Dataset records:

*-*-*

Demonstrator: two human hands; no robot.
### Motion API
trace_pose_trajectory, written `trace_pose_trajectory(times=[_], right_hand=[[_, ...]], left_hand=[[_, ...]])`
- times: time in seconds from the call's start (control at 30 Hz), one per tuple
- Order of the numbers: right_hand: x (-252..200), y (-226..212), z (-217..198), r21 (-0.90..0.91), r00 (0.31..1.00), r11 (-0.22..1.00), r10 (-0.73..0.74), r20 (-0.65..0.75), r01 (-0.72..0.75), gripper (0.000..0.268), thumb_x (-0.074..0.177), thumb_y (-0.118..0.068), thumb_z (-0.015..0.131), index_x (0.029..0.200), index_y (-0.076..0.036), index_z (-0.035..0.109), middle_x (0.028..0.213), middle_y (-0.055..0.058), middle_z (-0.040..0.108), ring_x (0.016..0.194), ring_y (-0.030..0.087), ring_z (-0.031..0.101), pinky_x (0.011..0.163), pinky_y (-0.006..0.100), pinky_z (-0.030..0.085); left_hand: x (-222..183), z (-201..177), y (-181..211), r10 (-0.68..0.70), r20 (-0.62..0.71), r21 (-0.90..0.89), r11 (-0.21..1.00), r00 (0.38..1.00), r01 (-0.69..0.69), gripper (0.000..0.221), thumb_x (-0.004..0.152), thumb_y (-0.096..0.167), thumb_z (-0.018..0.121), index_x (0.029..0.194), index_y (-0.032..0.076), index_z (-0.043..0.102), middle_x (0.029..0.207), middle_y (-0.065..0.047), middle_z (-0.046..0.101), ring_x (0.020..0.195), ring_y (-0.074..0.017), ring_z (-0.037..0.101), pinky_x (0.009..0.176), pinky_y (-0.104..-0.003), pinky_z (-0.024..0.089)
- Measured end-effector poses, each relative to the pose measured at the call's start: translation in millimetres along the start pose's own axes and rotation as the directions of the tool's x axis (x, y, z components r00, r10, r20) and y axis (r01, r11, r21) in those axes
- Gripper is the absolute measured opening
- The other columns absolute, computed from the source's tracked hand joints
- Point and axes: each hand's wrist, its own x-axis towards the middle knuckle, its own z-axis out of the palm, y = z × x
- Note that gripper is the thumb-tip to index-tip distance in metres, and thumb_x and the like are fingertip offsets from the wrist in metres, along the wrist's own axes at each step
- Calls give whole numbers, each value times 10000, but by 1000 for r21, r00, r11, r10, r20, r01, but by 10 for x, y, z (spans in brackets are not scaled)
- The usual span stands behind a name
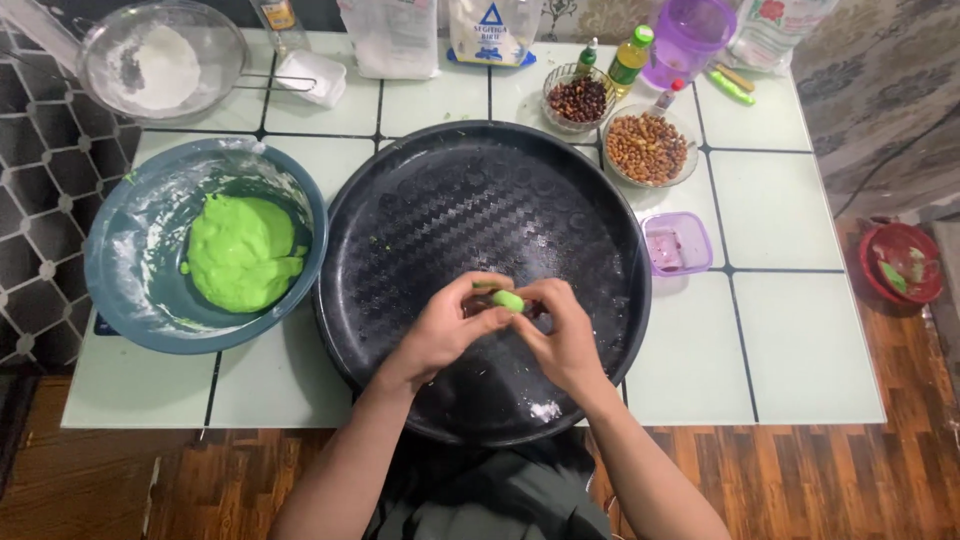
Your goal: Shaping small portions of green dough into balls on a baking tray
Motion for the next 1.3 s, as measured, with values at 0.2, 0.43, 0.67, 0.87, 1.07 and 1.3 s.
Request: trace_pose_trajectory(times=[0.2, 0.43, 0.67, 0.87, 1.07, 1.3], right_hand=[[-40, -194, -7, 79, 990, 987, 143, -13, -142, 289, 826, -162, 865, 1079, -99, 739, 865, 76, 668, 793, 211, 660, 745, 372, 574], [-95, -176, 72, 186, 988, 973, 147, -55, -135, 329, 853, -80, 825, 1169, -39, 744, 954, 136, 705, 831, 213, 663, 731, 341, 576], [-47, -215, -53, 227, 975, 948, 221, 34, -223, 318, 899, -22, 746, 1216, -46, 742, 893, 131, 734, 795, 155, 664, 739, 336, 583], [-15, -271, -83, 348, 934, 869, 303, 191, -352, 304, 927, -78, 726, 1226, -22, 733, 848, 138, 756, 771, 158, 664, 739, 343, 583], [-105, 82, -91, 416, 917, 818, 348, 194, -398, 232, 915, -66, 743, 1130, 21, 747, 792, 154, 756, 710, 162, 660, 682, 305, 551], [66, -7, -101, 179, 894, 896, 350, 278, -406, 223, 922, -96, 745, 1096, 44, 743, 763, 166, 737, 688, 199, 638, 683, 333, 535]], left_hand=[[-16, 66, -7, 229, -135, 197, 960, 964, -201, 246, 889, 202, 818, 1016, 12, 728, 723, -104, 747, 661, -152, 705, 651, -284, 606], [-91, 141, 148, 170, -151, 281, 952, 974, -122, 247, 962, 264, 726, 961, 18, 752, 710, -121, 750, 648, -177, 728, 640, -305, 613], [-76, 31, -123, 170, -39, 207, 966, 985, -158, 339, 922, 244, 781, 1076, -40, 677, 789, -154, 702, 739, -220, 704, 743, -383, 618], [-159, 60, 90, 184, -49, 244, 955, 982, -167, 201, 972, 170, 713, 1007, -29, 705, 723, -148, 722, 662, -188, 704, 651, -325, 609], [-285, 37, 63, 124, -34, 209, 971, 992, -114, 208, 971, 143, 701, 1024, -58, 713, 768, -180, 744, 685, -196, 705, 658, -333, 623], [-241, -152, -2, 59, -87, 423, 906, 994, -17, 218, 928, 142, 741, 1128, 57, 759, 862, -143, 791, 743, -165, 734, 662, -326, 622]])
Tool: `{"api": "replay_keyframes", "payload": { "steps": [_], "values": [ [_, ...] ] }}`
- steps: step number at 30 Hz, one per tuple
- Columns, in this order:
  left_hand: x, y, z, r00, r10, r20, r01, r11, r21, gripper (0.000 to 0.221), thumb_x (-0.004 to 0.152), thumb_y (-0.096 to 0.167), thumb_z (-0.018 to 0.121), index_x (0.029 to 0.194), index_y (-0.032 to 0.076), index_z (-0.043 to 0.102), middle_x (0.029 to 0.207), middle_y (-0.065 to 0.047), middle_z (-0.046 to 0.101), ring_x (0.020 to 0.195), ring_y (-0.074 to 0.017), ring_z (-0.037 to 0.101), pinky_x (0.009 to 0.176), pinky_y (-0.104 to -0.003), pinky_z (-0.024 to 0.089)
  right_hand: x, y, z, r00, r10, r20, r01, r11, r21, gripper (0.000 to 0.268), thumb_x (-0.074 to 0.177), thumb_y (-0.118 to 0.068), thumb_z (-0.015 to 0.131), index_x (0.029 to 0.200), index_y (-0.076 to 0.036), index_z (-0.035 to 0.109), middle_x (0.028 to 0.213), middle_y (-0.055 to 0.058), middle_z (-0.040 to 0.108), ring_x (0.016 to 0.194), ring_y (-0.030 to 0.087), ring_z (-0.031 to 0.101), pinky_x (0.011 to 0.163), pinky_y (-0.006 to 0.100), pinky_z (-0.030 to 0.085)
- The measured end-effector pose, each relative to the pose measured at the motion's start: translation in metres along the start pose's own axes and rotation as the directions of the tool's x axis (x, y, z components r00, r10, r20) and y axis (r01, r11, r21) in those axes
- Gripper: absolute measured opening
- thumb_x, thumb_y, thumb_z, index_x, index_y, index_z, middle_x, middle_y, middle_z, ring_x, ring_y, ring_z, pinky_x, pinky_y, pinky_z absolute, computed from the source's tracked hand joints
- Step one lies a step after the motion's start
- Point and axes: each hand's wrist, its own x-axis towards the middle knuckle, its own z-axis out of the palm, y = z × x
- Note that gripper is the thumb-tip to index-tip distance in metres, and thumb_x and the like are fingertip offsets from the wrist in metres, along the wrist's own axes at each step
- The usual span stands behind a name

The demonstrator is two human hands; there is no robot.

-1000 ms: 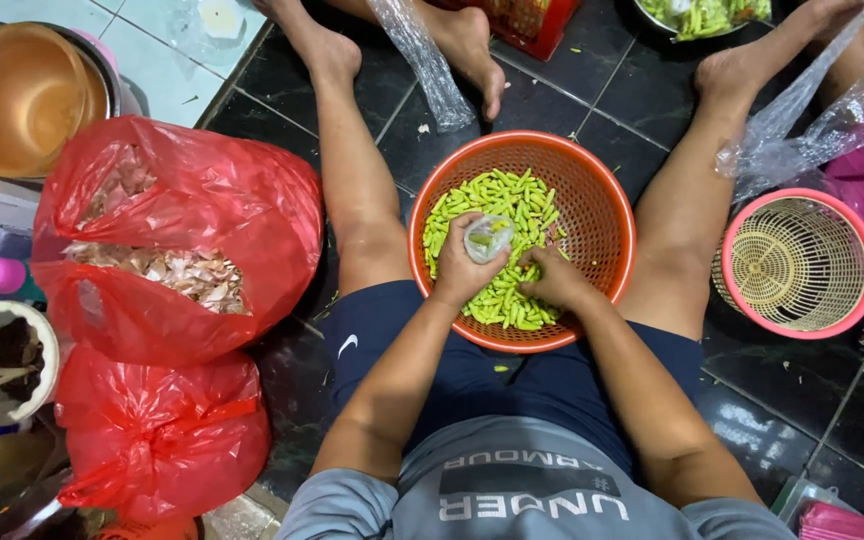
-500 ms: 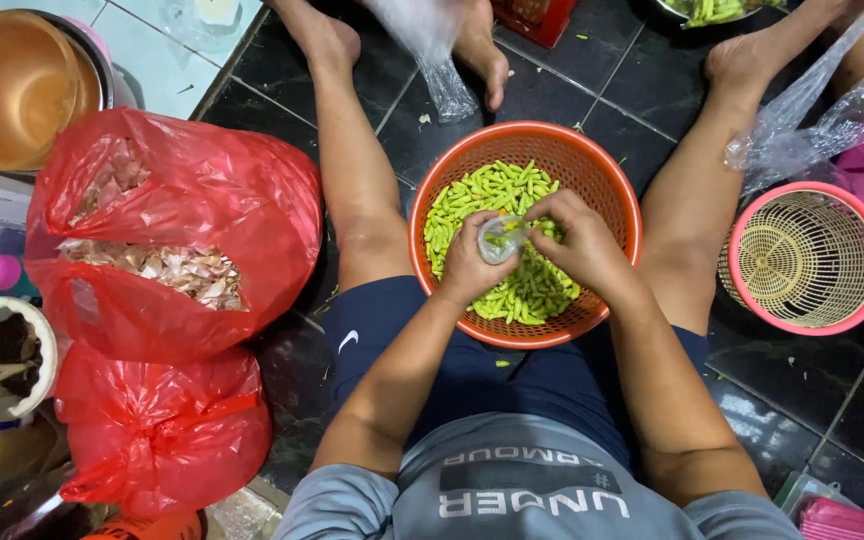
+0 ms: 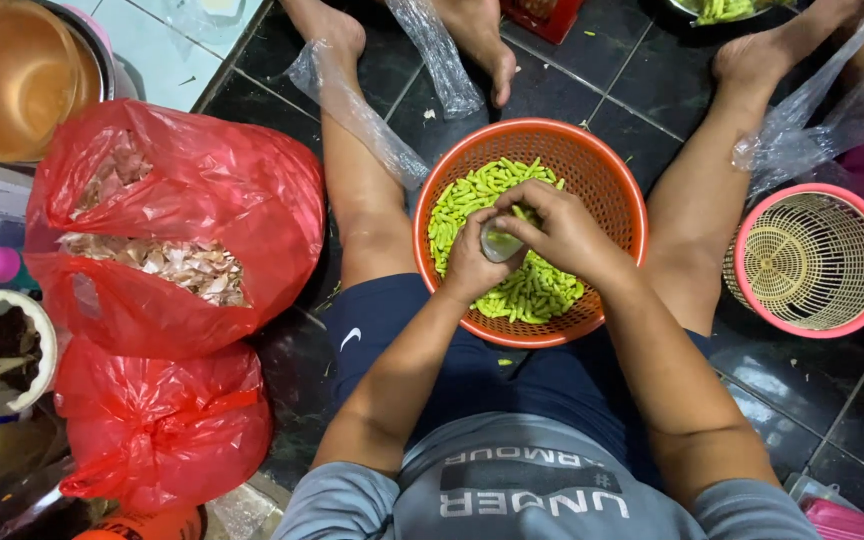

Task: Packaging small green peppers into individual plastic bags from a large basket while sitting on the floor.

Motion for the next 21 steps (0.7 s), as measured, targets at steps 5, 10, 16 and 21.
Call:
{"api": "replay_keyframes", "payload": {
  "steps": [5, 10, 16, 21],
  "values": [
    [0.0, 0.001, -0.005, 1.0, 0.019, 0.013, -0.018, 0.999, -0.033, 0.074, 0.061, 0.018, 0.092, 0.124, 0.01, 0.052, 0.104, -0.022, 0.073, 0.095, -0.0472, 0.071, 0.082, -0.059, 0.056, -0.004, 0.037, 0.034, 0.998, 0.042, -0.056, -0.031, 0.981, 0.194, 0.019, 0.1, -0.015, 0.07, 0.118, -0.01, 0.068, 0.1, 0.01, 0.072, 0.1, 0.025, 0.071, 0.088, 0.041, 0.055],
    [0.0, -0.001, -0.006, 1.0, -0.011, 0.01, 0.012, 0.999, -0.04, 0.076, 0.061, 0.017, 0.092, 0.124, 0.008, 0.053, 0.103, -0.023, 0.072, 0.095, -0.0478, 0.071, 0.082, -0.057, 0.055, -0.015, 0.042, 0.034, 0.992, 0.046, -0.114, -0.009, 0.951, 0.309, 0.013, 0.101, -0.007, 0.068, 0.114, -0.006, 0.07, 0.101, 0.014, 0.074, 0.098, 0.025, 0.069, 0.09, 0.044, 0.053],
    [-0.001, 0.002, -0.005, 1.0, -0.011, 0.02, 0.012, 0.997, -0.077, 0.075, 0.064, 0.022, 0.092, 0.128, 0.01, 0.055, 0.106, -0.018, 0.074, 0.098, -0.0415, 0.072, 0.084, -0.05, 0.058, -0.031, 0.084, 0.035, 0.923, 0.348, -0.164, -0.293, 0.913, 0.285, 0.028, 0.109, -0.011, 0.057, 0.134, 0.0, 0.053, 0.128, 0.027, 0.06, 0.121, 0.044, 0.06, 0.094, 0.056, 0.05],
    [-0.001, 0.005, -0.008, 0.991, -0.012, 0.135, 0.02, 0.998, -0.059, 0.081, 0.066, 0.024, 0.092, 0.134, 0.01, 0.05, 0.112, -0.022, 0.071, 0.104, -0.046, 0.069, 0.089, -0.058, 0.055, -0.042, 0.072, 0.041, 0.884, 0.462, -0.068, -0.413, 0.842, 0.346, 0.031, 0.101, -0.007, 0.064, 0.129, 0.001, 0.054, 0.104, 0.02, 0.065, 0.091, 0.026, 0.061, 0.076, 0.044, 0.049]
  ]
}}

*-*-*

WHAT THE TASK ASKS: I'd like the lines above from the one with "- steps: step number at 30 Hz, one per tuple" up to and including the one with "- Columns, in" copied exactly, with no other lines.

ANSWER SECTION:
- steps: step number at 30 Hz, one per tuple
- Columns, in this order:

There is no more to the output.